The hours have a fluid way of slipping into the Cuban twilight. There are no streetlights to hold back the darkness. Midnight approaches and people are still sweating in the heat. The streets are full of the voices of city folks walking by starlight. The rank, powdery smell of old dog shit, ground underfoot, rises from the pavement. On the crumbling curbs, invisible people sit and trade gossip, their cigarettes flaring like fireflies. Somewhere around the corner, young men laugh. Incorruptible policemen stroll the length of the night, but there is nothing to guard, no one to guard against.
It’s late. I’m leaving for the States in the morning.

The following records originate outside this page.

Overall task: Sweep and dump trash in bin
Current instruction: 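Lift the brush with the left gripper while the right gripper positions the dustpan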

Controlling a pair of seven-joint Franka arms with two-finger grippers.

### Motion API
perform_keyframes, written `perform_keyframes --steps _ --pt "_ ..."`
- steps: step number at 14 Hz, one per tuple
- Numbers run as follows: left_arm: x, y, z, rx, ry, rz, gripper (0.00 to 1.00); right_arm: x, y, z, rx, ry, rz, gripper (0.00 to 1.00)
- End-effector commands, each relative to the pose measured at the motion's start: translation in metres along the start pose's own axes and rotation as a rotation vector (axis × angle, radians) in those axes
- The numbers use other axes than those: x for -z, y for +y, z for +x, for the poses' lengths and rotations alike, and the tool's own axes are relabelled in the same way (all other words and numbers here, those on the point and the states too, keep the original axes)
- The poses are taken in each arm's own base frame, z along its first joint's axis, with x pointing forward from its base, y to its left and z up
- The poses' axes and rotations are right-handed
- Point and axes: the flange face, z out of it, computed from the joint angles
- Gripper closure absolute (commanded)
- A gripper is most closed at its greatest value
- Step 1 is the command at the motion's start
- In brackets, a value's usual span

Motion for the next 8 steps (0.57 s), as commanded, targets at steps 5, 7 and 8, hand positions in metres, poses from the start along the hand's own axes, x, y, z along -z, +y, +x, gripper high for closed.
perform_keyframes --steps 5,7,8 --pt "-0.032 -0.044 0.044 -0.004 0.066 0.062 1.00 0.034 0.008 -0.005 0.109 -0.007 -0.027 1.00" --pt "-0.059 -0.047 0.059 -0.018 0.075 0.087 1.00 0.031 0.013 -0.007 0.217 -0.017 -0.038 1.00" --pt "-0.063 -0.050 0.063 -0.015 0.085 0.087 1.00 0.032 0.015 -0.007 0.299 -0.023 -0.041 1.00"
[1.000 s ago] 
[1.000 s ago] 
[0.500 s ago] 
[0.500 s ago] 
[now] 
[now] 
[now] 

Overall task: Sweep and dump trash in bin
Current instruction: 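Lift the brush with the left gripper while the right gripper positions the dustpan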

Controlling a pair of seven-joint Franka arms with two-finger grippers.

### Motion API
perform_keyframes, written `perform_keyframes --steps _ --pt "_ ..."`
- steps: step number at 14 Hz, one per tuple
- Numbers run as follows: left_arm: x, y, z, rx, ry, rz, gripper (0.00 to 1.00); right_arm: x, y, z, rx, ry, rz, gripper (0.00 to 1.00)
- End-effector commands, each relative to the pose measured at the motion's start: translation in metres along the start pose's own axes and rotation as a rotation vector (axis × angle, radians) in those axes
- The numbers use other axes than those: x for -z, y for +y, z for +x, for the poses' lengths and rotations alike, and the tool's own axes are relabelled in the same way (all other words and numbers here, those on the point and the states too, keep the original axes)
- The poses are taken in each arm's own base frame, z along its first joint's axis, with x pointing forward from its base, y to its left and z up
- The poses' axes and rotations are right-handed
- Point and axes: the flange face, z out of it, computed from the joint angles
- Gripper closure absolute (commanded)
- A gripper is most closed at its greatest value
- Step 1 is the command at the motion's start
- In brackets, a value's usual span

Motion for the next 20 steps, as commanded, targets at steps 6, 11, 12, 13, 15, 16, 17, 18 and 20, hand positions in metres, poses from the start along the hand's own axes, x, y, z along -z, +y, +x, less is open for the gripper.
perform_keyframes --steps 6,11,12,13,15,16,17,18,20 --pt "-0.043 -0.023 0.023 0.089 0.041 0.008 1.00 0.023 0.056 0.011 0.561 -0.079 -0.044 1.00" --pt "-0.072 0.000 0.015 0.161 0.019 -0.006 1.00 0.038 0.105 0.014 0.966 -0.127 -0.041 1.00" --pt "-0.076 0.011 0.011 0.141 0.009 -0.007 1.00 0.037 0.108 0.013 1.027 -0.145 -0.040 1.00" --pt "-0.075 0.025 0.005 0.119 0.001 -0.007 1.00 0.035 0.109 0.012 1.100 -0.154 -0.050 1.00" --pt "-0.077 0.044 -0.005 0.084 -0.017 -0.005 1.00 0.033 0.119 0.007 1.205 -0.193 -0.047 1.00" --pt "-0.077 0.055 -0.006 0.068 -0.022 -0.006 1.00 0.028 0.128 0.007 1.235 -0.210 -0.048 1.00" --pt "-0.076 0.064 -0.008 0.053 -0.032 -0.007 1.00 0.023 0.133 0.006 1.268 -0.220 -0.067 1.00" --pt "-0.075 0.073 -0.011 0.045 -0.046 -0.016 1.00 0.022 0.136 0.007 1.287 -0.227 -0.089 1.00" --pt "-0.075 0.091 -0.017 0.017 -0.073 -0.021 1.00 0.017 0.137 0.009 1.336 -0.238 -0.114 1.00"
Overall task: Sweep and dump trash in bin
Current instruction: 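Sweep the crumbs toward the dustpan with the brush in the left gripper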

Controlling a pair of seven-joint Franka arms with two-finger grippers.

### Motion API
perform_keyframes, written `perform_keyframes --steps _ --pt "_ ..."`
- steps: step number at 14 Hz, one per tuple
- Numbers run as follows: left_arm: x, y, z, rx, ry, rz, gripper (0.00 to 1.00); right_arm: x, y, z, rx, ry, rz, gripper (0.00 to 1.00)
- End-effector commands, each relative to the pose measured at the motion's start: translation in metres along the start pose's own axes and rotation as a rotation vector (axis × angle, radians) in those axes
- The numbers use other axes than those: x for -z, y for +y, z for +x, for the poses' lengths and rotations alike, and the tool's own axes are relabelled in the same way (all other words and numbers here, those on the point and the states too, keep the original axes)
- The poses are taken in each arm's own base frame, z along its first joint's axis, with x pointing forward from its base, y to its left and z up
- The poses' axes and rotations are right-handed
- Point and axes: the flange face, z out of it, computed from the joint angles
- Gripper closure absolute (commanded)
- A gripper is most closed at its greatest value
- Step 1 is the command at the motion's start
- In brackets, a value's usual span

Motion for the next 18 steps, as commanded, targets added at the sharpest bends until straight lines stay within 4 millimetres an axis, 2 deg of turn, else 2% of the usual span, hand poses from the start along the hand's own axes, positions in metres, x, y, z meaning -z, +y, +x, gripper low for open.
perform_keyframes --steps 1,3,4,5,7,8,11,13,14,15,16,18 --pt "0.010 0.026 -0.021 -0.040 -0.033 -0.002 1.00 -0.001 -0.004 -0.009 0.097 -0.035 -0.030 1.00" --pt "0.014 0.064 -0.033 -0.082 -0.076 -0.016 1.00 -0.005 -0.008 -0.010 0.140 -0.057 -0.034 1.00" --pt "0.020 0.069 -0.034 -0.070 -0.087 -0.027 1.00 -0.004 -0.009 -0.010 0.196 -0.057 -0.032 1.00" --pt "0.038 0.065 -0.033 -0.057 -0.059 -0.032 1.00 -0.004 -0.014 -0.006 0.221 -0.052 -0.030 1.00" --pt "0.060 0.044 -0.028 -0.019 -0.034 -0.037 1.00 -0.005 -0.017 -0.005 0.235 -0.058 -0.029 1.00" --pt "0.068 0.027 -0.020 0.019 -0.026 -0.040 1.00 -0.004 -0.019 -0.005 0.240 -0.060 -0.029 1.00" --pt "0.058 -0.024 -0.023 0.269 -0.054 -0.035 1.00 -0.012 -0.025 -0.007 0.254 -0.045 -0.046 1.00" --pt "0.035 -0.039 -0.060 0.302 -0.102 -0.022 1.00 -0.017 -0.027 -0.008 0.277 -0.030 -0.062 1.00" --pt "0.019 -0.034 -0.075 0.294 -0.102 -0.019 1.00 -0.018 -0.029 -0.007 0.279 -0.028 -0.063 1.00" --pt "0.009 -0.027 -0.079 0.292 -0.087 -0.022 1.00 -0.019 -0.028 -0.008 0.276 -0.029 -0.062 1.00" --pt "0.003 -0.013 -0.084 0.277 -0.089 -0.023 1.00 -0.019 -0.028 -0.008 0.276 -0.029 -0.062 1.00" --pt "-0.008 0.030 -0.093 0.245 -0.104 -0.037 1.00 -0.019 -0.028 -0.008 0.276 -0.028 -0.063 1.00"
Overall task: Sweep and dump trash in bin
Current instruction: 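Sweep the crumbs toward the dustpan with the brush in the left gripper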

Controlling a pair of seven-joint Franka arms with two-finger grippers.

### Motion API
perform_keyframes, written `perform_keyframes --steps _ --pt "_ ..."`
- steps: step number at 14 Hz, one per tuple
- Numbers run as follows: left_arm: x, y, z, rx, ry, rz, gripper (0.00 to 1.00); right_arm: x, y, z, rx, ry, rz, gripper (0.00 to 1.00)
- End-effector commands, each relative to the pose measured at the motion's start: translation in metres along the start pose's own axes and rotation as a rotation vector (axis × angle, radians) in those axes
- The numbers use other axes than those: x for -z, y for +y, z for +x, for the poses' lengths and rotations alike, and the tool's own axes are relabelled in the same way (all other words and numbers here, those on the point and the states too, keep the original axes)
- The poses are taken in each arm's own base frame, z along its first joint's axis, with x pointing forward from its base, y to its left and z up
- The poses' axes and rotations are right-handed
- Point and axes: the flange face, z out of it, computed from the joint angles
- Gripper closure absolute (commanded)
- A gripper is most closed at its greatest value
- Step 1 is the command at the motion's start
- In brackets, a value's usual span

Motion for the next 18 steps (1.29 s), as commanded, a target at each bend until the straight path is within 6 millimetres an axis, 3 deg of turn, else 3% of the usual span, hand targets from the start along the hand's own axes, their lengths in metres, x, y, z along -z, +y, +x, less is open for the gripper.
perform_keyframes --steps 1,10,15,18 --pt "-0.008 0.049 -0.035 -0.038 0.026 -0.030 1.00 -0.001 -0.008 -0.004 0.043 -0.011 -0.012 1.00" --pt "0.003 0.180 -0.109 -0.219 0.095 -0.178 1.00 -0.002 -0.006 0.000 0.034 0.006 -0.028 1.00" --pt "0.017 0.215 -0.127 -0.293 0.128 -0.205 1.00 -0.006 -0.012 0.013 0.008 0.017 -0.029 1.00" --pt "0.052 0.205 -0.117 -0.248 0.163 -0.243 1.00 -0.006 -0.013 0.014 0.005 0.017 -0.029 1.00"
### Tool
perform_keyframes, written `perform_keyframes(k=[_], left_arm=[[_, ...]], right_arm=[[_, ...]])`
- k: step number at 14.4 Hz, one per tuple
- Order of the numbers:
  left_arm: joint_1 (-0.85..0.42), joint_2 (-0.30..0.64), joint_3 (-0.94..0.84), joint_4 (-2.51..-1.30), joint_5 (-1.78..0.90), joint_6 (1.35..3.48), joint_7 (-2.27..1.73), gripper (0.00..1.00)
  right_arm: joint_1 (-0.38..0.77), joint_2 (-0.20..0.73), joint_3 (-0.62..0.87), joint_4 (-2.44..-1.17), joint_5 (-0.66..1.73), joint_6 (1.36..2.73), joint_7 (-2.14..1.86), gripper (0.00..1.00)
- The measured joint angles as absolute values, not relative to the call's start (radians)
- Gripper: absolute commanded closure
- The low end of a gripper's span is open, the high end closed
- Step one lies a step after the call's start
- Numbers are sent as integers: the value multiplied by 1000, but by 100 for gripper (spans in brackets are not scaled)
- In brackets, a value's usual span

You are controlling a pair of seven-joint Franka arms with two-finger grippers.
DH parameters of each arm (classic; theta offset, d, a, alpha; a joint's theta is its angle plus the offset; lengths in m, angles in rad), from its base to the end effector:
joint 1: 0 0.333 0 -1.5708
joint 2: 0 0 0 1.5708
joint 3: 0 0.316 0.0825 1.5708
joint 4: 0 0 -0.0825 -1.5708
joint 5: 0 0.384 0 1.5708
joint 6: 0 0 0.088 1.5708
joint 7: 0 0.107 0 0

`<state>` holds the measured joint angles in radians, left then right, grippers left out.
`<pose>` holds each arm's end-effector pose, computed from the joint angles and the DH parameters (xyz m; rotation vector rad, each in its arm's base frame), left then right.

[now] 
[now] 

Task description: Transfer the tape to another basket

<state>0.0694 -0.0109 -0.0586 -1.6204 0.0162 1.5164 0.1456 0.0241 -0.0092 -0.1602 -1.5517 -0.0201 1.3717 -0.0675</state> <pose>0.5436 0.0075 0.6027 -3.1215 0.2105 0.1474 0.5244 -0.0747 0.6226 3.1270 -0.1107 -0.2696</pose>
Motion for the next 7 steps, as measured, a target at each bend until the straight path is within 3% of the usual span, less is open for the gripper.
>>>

I tell my friends that in Cambodia the motorbike taxi boys like to wave to Angkor Wat tourists like myself, shouting cheerily, See you in the next life.
Valentino tries to explain this to his father, who shakes his head morosely and say, There is no next life. There is only this life, and there’s heaven.
Valentino asks me, Do Americans think that we go to different heavens?
You mean Americans to American heaven, Cubans to Cuban heaven?
Yes, like different countries.
Probably, I shrug, American preachers don’t say differently.
He declares, I don’t think heaven has borders.
I think you are right, I agree magnanimously.
Valentino is laughing, I’m laughing. We’re punching each other in the shoulders. Then he has an arm around my neck, talking into my ears, asking me for a loan in this life, repayable in the next. Valentino has been after me for capital to kick-start one of his little business schemes. Something about buying bacon from one friend to trade for cigars from another friend, to be bartered to tourists for handsome profits. It’s hopeless, I’ve told him, everyone and his grandpa are already doing it. I get a dozen cigar offers daily. Still, I’ve been feeling like a stingy bastard for not forking it over, but I’ve done my share of Third World travel and know the pitfalls of unequal friendship.
Valentino insists he’s doing this so I won’t feel guilty when we see each other in heaven, guilty because I let him be so poor when I was so rich. I’m stinking drunk and feeling ornery. Valentino, amigo, I say. What makes you think I’ll go to heaven? If I make it there, and you’re still sore about the money, I’ll be American: I’ll just ignore you.
He grins, looks out to sea. It’s a joke, but it’s mean and it’s odious.
Valentino hands me a present, a painting, a stunning off-hued twin of the one I traded my bicycle for. It is his liquid Havana, in taffy colors, splashes of sunsets. I am without words. I have yet to figure out why poor people are always giving gifts.
I surrender much of what remains in my wallet, but not as much as he needed for his doomed venture. I tell Valentino it’s a present from an old American soldier.
Martí is on the edge of his seat, grabbing my knees. He fight Cuba, he fight Playa de Girón?
No, I say, another war. Long story.
Martí, however, needs to know. What war?
I tell him that it doesn’t matter. War is war. Some people kill, some people die, some people get rich.
Martí purses his lips, then relaxes, nodding. Sí, claro.